Secondary ion mass spectrometry

Secondary ion mass spectrometry (SIMS) is a widely used analytical technique in fields such as microelectronics, metallurgy, biology, geochemistry, and cosmochemistry. Major SIMS applications in cosmochemistry are measurements of the isotopic compositions of the light-to intermediate-mass elements and of minor and trace element abundances of nanometer-to micrometer-sized samples. In the context of this book, the major application of SIMS is the study of presolar dust and organics found in primitive Solar System materials. The basic principle of SIMS can be described as follows: the sample of interest is bombarded with primary ions (several keV energy), mostly oxygen or cesium. This triggers a collisional cascade in the target and secondary particles (atomic and molecular ions, neutrals) are emitted from the uppermost layers. The information depth, i.e. from where the secondary particles originate, is typically 5–20nm and depends on parameters such as primary particle energy, angle of incidence, and target composition. Typically, some permil or percent of the sputtered particles are ionized and can be analyzed in a mass spectrometer.

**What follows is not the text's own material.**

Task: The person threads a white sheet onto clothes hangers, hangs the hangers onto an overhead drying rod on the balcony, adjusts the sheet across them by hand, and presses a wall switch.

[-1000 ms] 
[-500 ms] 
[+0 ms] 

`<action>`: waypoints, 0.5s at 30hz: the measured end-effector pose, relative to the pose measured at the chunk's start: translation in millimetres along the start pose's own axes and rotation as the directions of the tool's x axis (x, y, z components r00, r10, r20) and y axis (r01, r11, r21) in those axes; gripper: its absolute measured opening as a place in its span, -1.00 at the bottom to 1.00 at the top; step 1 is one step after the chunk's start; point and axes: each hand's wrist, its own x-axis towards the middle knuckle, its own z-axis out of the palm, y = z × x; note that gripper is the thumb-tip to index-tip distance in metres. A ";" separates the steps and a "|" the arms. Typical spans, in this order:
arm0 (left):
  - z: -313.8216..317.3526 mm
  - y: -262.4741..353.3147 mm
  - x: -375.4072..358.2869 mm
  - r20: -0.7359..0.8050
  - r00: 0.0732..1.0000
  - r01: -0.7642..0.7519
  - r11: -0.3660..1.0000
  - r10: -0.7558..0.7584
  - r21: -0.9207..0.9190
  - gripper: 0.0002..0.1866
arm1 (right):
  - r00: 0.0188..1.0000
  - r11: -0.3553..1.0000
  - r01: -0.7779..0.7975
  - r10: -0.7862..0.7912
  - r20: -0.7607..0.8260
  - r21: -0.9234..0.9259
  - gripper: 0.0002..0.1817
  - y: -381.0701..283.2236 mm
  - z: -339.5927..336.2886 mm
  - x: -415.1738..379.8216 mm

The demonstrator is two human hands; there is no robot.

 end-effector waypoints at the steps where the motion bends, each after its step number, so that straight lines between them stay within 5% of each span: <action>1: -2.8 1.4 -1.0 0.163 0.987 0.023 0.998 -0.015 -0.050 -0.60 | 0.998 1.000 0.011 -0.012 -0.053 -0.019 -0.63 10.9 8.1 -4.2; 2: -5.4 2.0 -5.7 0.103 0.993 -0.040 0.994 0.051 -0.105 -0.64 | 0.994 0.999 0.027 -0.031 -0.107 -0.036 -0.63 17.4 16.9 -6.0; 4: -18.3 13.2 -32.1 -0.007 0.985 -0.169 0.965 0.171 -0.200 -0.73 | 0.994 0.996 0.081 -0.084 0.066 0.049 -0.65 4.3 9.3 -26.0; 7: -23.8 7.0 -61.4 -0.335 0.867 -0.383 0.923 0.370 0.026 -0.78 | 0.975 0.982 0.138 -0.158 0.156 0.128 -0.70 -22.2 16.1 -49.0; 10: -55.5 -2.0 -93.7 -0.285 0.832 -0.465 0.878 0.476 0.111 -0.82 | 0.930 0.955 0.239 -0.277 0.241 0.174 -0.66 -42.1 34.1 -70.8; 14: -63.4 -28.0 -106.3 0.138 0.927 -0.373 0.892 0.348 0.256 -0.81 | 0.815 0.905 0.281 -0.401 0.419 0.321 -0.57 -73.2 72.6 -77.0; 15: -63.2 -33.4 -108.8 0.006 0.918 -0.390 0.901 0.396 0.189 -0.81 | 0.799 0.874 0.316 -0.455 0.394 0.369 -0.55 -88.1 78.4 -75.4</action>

Secondary ion mass spectrometry is a powerful technique, which has several advantages: detection limits are ppm for most elements and ppb for favorable elements, all elements (except the noble gases) are detectable, isotopes can be distinguished, and a high lateral resolution, ranging from ≈50 nm to several μm, depending on the type of instrument and application (see below), can be achieved. Disadvantages of SIMS are its destructive nature and the fact that secondary ion yields vary by more than six orders of magnitude which makes isotope studies of certain elements very difficult or impossible.